Problem to solve » Scan the listing below for "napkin", then report every line that has it.

Given information »
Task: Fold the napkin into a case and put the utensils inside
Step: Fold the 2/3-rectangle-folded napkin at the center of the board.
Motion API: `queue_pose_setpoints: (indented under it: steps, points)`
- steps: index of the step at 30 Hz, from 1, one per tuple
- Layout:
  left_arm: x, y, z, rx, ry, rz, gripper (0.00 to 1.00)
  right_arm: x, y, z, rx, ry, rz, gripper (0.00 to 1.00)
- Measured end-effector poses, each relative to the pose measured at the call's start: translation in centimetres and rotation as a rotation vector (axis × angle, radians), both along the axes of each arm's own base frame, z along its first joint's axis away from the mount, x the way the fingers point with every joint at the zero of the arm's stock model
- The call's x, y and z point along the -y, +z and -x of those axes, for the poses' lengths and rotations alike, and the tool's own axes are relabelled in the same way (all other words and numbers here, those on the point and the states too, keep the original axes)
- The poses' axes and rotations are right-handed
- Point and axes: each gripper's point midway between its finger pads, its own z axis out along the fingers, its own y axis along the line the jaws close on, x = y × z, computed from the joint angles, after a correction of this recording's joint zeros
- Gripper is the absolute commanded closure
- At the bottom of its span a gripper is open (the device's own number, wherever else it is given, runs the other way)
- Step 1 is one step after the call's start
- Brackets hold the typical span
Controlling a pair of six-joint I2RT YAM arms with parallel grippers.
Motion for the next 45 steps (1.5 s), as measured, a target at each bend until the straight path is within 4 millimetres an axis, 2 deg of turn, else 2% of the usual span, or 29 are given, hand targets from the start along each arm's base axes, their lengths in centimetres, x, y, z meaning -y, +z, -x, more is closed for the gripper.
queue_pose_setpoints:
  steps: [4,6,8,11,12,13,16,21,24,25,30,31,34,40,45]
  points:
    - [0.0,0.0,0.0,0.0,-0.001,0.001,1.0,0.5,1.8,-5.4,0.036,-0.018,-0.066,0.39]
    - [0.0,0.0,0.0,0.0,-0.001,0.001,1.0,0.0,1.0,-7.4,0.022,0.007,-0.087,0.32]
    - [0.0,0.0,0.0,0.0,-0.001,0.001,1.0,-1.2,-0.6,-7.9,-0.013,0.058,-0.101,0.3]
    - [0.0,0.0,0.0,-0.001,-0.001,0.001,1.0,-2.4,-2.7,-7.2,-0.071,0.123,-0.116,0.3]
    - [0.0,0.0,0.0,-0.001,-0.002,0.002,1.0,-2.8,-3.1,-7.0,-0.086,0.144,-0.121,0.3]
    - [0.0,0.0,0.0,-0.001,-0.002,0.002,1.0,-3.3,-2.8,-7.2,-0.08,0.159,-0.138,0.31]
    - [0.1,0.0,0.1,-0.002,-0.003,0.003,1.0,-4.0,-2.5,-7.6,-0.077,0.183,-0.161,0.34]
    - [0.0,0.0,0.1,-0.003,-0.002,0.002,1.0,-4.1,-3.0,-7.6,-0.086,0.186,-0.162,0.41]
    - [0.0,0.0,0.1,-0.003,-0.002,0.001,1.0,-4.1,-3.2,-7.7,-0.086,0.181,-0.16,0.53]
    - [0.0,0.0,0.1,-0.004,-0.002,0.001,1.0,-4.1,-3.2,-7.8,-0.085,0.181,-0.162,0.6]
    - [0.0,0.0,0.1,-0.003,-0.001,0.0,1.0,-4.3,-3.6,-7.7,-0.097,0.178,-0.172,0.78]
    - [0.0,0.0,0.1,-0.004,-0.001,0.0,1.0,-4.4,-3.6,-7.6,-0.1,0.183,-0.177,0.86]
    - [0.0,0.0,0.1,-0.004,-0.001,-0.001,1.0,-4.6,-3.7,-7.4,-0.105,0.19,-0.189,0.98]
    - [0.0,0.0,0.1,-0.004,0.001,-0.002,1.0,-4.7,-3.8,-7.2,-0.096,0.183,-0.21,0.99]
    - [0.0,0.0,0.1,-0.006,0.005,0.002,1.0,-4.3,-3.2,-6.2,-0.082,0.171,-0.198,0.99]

Solved problem »
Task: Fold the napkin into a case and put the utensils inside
Step: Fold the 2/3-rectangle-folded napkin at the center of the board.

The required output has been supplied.